Hello ArenMook (& others)

As usual, it wasn't that hard to figure out after all. The problem was actually the UIRoot manual height, which was manually set to 1136 (iPhone 5), which is good for portrait, but for landscape the height should actually be 640. I was looking in UIPanel and UIAnchor before, but it turned out to be as simple as adding this to my GUIManager-class:

  1.                
  2.                 UIRoot root = NGUITools.FindInParents<UIRoot>(gameObject);
  3.  
  4.                 if (menuName == "InGame") {
  5.                         root.manualHeight = 640;
  6.                         Screen.autorotateToPortrait = false;
  7.                         Screen.autorotateToPortraitUpsideDown = false;
  8.                         Screen.orientation  = ScreenOrientation.Landscape;
  9.                         Screen.autorotateToLandscapeLeft = true;
  10.                         Screen.autorotateToLandscapeRight = true;      
  11.                 } else {
  12.                         root.manualHeight = 1136;
  13.                         Screen.autorotateToLandscapeLeft = false;
  14.                         Screen.autorotateToLandscapeRight = false;
  15.                         Screen.orientation  = ScreenOrientation.Portrait;
  16.                         Screen.autorotateToPortrait = true;
  17.                         Screen.autorotateToPortraitUpsideDown = true;
  18.                 }
  19.  

Little FYI (has nothing to do with NGUI), I had to add this to my update-class.
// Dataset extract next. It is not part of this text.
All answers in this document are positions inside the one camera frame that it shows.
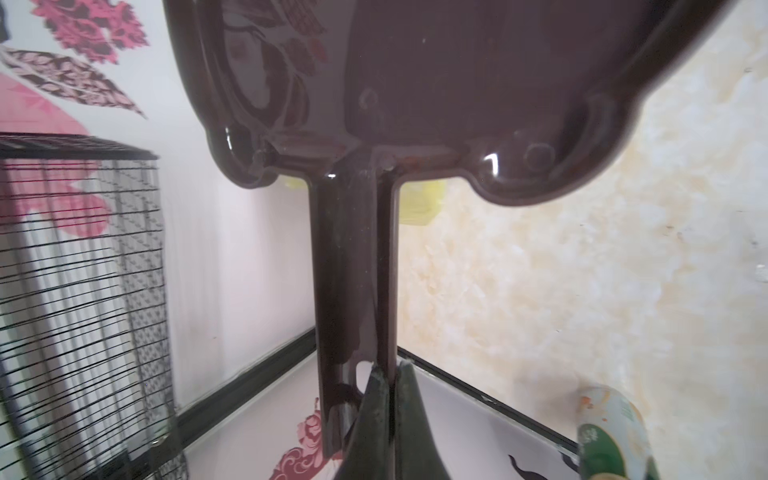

  1. Screen.orientation  = ScreenOrientation.AutoRotation;

Why? Because if I didn't do it, it wouldn't be on AutoRotation and even though I set autorotateToPortraitUpsideDown to true, it will just stay in the previously set ScreenOrientation.Portrait . However, I had to set ScreenOrientation.Portrait once, otherwise it would still be in ScreenOrientation.Landscape if I came from the game-screen, until I rotated my phone another 90 degrees.

Although I've had way more frustrating bugs, I hope others won't have to deal with my problems.